ITEM 4.  CONTROLS AND PROCEDURES

     As of the end of the period covered by this report, the Company conducted
an evaluation, under the supervision and with the participation of the Principal
Executive Officer and Principal Financial Officer, of the effectiveness of the
Company's disclosure controls  and procedures (as defined in Rules 13a-15(e)
and 15d-15(e) under the Securities  Exchange Act of 1934 (the "Exchange Act").
Based on this evaluation, the Principal Executive Officer and Principal
Financial Officer concluded that the Company's disclosure controls and
procedures are effective to ensure that information required to be disclosed
by the Company in reports that it files or submits under the Exchange Act is
recorded, processed, summarized and reported within the time periods specified
in Securities and Exchange Commission rules and forms.
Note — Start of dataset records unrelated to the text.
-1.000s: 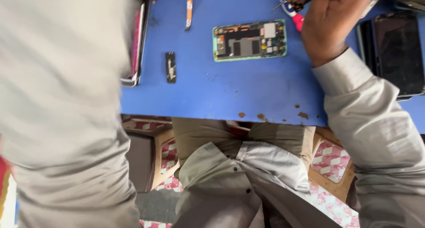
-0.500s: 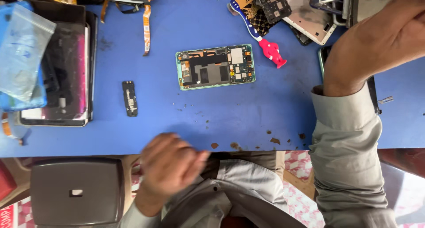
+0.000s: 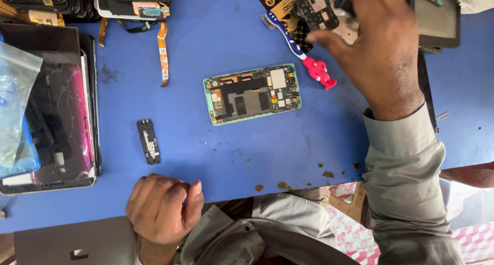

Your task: The person disassembles a smartphone on a cluttered blue workbench. They use a screwdriver to remove screws, pry off the back cover and midframe, lift out the battery and small internal components, and set the removed parts on the bench.

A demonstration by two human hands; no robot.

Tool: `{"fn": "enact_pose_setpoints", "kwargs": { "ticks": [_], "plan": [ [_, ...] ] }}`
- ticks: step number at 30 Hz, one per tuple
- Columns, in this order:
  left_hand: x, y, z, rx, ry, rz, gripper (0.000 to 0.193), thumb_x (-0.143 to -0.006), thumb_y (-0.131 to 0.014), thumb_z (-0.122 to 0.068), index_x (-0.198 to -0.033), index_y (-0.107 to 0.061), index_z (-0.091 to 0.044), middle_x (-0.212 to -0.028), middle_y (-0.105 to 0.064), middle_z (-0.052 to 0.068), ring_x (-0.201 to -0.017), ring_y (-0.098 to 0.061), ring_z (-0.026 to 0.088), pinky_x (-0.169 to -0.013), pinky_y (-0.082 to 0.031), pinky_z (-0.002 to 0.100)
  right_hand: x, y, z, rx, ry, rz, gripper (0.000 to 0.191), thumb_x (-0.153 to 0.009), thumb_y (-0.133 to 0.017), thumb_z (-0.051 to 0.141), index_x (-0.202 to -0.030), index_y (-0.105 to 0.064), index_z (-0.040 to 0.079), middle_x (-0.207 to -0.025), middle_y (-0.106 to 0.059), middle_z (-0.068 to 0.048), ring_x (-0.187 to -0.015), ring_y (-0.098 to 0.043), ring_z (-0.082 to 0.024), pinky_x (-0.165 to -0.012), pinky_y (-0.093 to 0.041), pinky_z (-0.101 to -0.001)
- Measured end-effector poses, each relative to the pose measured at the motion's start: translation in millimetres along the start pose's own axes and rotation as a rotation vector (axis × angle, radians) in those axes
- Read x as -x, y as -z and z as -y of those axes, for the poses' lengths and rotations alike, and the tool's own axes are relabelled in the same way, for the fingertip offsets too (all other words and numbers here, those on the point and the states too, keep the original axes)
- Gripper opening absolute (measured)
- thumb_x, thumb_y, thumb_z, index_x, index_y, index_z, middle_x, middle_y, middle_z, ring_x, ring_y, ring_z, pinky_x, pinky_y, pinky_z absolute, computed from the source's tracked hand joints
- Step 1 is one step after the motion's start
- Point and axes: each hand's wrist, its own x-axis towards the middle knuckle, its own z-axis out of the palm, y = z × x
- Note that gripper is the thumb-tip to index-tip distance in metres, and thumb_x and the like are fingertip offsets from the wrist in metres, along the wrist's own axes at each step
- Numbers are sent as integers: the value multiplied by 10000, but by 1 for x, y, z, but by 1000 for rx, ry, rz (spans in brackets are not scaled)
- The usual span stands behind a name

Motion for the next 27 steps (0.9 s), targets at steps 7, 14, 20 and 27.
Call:
{"fn": "enact_pose_setpoints", "kwargs": {
  "ticks": [7, 14, 20, 27],
  "plan": [
    [3, -3, 22, 55, 2, -34, 322, -907, -717, -110, -652, -527, -67, -636, -579, 38, -549, -560, 186, -521, -373, 338, -12, -26, 9, 50, 22, 101, 366, -801, -918, 50, -1078, -691, -25, -1095, -643, -130, -957, -679, -298, -807, -559, -378],
    [4, -9, 30, 62, -28, -71, 344, -917, -698, -141, -629, -523, -73, -593, -569, 38, -511, -559, 170, -484, -362, 312, 1, -27, -9, -31, -67, -106, 85, -1032, -700, -79, -1107, -675, -47, -1065, -715, -114, -901, -659, -207, -790, -509, -287],
    [4, -12, 24, 58, -15, -77, 345, -919, -697, -130, -625, -523, -75, -592, -575, 36, -510, -562, 176, -484, -374, 316, 5, -20, -5, -630, -489, -237, 127, -1184, -676, 38, -1136, -673, -80, -822, -593, -55, -605, -432, -79, -569, -306, -231],
    [2, -8, 13, 51, 26, -21, 321, -918, -700, -100, -649, -529, -60, -621, -586, 40, -543, -570, 194, -513, -393, 333, 2, -15, 6, -844, -478, -243, 202, -1230, -642, 71, -1074, -639, -58, -702, -568, -52, -467, -424, -82, -460, -318, -239]
  ]
}}
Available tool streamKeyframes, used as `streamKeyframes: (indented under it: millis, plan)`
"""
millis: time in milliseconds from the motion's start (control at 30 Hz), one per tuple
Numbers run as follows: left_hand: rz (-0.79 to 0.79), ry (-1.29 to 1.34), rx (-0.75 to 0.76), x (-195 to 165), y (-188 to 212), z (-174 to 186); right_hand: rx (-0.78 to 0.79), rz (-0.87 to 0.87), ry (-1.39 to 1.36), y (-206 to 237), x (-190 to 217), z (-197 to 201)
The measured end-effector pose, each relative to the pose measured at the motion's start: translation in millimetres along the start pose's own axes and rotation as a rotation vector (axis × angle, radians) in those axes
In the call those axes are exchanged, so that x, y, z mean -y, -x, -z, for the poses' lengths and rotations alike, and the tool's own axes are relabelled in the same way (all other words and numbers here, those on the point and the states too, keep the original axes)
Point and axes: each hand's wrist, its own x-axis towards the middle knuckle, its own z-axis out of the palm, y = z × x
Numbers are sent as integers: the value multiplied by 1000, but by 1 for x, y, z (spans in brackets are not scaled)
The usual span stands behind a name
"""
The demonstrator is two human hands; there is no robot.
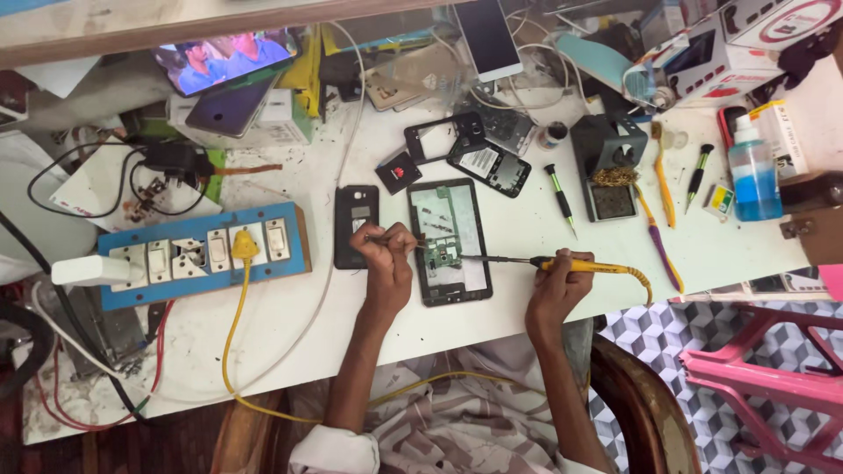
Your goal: The person uses a soldering iron and solder wire to reflow or attach components on a smartphone motherboard. They hold the board steady with one hand while applying heat and solder with the other, working on several small points on the green circuit board.
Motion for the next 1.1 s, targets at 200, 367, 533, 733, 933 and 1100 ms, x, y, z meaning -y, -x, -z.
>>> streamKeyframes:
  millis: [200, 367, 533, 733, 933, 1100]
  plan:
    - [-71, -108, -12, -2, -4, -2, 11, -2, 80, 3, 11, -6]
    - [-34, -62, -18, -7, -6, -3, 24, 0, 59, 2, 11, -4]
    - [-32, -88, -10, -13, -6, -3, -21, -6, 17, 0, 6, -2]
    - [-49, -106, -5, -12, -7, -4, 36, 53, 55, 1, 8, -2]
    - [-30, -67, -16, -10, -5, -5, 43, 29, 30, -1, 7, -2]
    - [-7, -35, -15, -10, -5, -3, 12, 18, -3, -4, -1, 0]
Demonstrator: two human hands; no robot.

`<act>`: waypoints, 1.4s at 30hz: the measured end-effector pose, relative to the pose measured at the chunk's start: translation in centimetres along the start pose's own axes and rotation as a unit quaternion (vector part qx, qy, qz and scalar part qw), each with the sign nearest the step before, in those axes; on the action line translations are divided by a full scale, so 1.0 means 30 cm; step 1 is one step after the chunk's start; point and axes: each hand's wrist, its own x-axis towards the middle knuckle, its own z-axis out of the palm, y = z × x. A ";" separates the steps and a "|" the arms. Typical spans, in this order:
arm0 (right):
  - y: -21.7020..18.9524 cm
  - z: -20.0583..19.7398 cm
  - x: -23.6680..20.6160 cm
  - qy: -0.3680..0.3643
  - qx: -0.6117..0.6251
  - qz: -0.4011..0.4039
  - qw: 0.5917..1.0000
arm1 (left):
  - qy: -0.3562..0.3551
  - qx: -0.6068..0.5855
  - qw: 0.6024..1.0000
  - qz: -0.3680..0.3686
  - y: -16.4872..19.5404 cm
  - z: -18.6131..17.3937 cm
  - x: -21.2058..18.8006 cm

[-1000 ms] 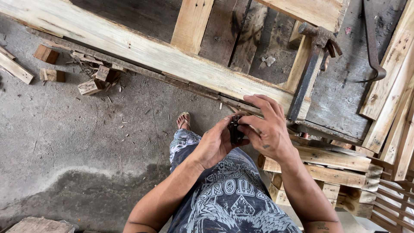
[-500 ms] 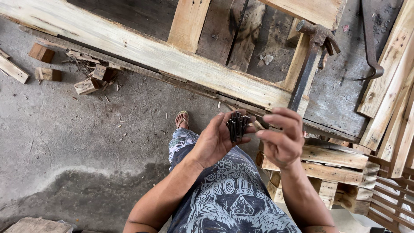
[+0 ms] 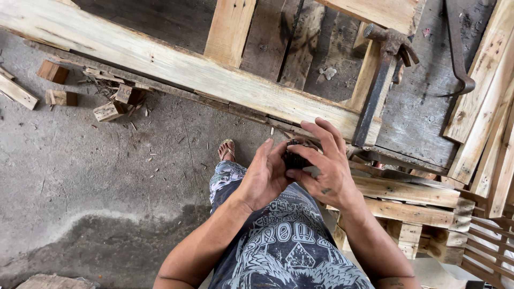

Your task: The person assembles a wooden frame by arranging planks on a workbench, aligning them, and securing them with nails and a hammer. The person repeatedly positions the planks, picks up nails from a container, and hammers them into the wood to join the pieces.

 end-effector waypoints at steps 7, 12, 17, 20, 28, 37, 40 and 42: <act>-0.022 0.007 0.018 0.003 0.015 0.013 1.000 | -0.009 0.012 1.000 0.014 0.009 -0.011 -0.010; 0.007 0.028 0.008 0.031 0.131 0.059 0.989 | 0.001 0.013 1.000 -0.001 0.007 -0.001 -0.009; 0.044 0.035 -0.030 0.015 0.392 0.173 0.903 | 0.014 0.024 0.999 -0.021 0.012 0.006 -0.007; 0.074 0.033 -0.048 0.052 0.468 0.115 0.875 | -0.003 0.034 0.999 -0.007 0.012 0.007 -0.006; 0.066 0.023 -0.036 0.059 0.032 -0.112 0.992 | -0.041 -0.012 0.999 0.007 0.026 0.001 -0.007; -0.037 0.004 0.056 0.009 0.005 0.013 1.000 | -0.016 0.029 0.999 -0.006 0.042 0.026 -0.016; -0.065 0.006 0.080 0.012 -0.008 0.030 0.999 | -0.008 0.033 0.999 0.001 0.048 0.039 -0.018; -0.072 0.008 0.089 0.010 0.004 0.039 0.999 | 0.000 0.033 0.999 0.009 0.053 0.045 -0.019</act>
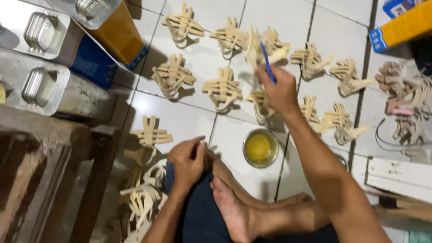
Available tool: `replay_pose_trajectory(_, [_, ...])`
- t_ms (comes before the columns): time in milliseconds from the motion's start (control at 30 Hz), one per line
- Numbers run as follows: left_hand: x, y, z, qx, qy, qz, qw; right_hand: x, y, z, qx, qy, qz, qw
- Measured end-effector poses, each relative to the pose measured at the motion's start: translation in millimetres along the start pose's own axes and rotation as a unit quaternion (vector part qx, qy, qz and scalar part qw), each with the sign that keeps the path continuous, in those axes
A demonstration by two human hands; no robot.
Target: The person sits on the tiled floor and uses a toothbrush to spread a yellow liquid from a bowl over woven bamboo handicraft pieces, working the bristles into the weave, then places each coated piece on the floor with a row of finished pieces.
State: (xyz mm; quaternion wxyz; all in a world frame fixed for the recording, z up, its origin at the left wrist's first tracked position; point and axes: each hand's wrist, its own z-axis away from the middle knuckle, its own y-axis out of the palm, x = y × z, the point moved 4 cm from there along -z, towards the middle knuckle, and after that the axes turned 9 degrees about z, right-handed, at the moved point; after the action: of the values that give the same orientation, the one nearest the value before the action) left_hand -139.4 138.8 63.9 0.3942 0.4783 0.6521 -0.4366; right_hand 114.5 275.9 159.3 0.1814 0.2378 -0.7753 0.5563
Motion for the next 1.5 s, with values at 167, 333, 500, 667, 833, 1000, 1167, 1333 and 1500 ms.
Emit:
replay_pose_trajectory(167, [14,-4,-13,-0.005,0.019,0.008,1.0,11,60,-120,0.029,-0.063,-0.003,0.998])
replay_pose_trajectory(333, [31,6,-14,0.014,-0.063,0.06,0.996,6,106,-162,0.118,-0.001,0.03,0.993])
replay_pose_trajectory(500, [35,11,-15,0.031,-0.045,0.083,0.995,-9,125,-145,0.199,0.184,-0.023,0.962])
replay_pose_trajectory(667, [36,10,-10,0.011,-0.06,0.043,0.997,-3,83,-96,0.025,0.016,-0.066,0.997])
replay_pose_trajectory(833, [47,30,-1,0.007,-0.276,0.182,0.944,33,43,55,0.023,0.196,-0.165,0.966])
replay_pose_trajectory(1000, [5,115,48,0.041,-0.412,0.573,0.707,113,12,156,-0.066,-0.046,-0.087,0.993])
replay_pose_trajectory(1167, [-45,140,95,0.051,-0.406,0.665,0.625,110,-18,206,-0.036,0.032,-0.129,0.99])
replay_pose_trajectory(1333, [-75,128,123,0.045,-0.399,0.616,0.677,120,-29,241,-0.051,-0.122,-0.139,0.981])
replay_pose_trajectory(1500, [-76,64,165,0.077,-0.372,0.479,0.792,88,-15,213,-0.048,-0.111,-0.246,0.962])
Additionally, the
Principal Executive Officer and Principal Financial Officer concluded that
the Company's disclosure controls and procedures are effective to ensure that
information required to be disclosed by the Company in the reports that it
files or submits under the Exchange Act is accumulated and communicated to the
Principal Executive Officer and Principal Financial Officer, as appropriate
to allow timely decisions regarding disclosure.  There was no change in the
Company's internal control over financial reporting during the Company's most
recently completed fiscal quarter that has materially affected, or is
reasonably likely to materially affect, the Company's internal control over
financial reporting.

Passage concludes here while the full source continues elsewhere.